A body is executing `SHM` under the action of force whose maximum magnitude is `5sqrt(2)N`. The magnitude of force acting on the particle at the instant when its kintentic energy and potential are euqal is `10x`. Find `x`. (Assume potenital energy to be zero at mean position)
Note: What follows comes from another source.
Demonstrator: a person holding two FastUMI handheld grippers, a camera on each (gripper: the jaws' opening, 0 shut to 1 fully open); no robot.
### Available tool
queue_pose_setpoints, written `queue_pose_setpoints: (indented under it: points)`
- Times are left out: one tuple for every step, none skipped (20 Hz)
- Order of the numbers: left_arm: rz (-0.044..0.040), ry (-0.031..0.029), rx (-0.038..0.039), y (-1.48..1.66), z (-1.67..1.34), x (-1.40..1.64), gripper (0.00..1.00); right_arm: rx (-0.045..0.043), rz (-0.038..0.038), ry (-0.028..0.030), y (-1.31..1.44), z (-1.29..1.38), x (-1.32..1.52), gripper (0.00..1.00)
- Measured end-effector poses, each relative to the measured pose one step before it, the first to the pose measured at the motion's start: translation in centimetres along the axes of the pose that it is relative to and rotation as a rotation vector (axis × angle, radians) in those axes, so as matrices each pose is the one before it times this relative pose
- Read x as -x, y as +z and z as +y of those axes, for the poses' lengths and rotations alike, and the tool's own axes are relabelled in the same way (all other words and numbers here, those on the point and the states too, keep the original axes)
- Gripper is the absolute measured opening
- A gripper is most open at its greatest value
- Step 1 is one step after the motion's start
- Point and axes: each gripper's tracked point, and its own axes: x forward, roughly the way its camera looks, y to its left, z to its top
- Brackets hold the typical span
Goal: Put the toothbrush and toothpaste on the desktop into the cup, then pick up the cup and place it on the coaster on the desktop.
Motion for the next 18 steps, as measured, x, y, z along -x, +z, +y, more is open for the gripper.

To solve the problem step by step, we need to analyze the given information about a body executing Simple Harmonic Motion (SHM). ### Step 1: Understand the Maximum Force in SHM The maximum force \( F_{\text{max}} \) in SHM is given by: \[ F_{\text{max}} = m \omega^2 A \] where \( A \) is the amplitude of the motion. We are given that \( F_{\text{max}} = 5\sqrt{2} \, \text{N} \). ### Step 2: Relate Kinetic Energy and Potential Energy In SHM, when the kinetic energy (KE) is equal to the potential energy (PE), we can express them as: \[ KE = \frac{1}{2} m v^2 \] \[ PE = \frac{1}{2} k x^2 \] where \( k = m \omega^2 \) and \( x \) is the displacement from the mean position. Since \( KE = PE \), we can set the equations equal: \[ \frac{1}{2} m v^2 = \frac{1}{2} k x^2 \] This simplifies to: \[ m v^2 = k x^2 \] ### Step 3: Express Velocity in Terms of Amplitude In SHM, the velocity \( v \) can be expressed as: \[ v = \omega \sqrt{A^2 - x^2} \] Substituting this into the kinetic energy equation gives: \[ m (\omega \sqrt{A^2 - x^2})^2 = k x^2 \] Substituting \( k = m \omega^2 \): \[ m \omega^2 (A^2 - x^2) = m \omega^2 x^2 \] Cancelling \( m \omega^2 \) (assuming \( m \neq 0 \) and \( \omega \neq 0 \)): \[ A^2 - x^2 = x^2 \] This simplifies to: \[ A^2 = 2x^2 \] Thus, we can express \( x \) in terms of \( A \): \[ x = \frac{A}{\sqrt{2}} \] ### Step 4: Calculate the Force at \( x \) The force \( F \) at displacement \( x \) is given by: \[ F = -k x = -m \omega^2 x \] Substituting \( x = \frac{A}{\sqrt{2}} \): \[ F = -m \omega^2 \left(\frac{A}{\sqrt{2}}\right) = -\frac{m \omega^2 A}{\sqrt{2}} \] ### Step 5: Relate to Given Force We know that the maximum force \( F_{\text{max}} = m \omega^2 A = 5\sqrt{2} \, \text{N} \). Therefore: \[ F = -\frac{5\sqrt{2}}{\sqrt{2}} = -5 \, \text{N} \] ### Step 6: Set Up the Equation According to the problem, the magnitude of the force at this instant is given as \( 10x \): \[ 10x = 5 \] ### Step 7: Solve for \( x \) From the equation \( 10x = 5 \): \[ x = \frac{5}{10} = 0.5 \] Thus, the value of \( x \) is: \[ \boxed{0.5} \]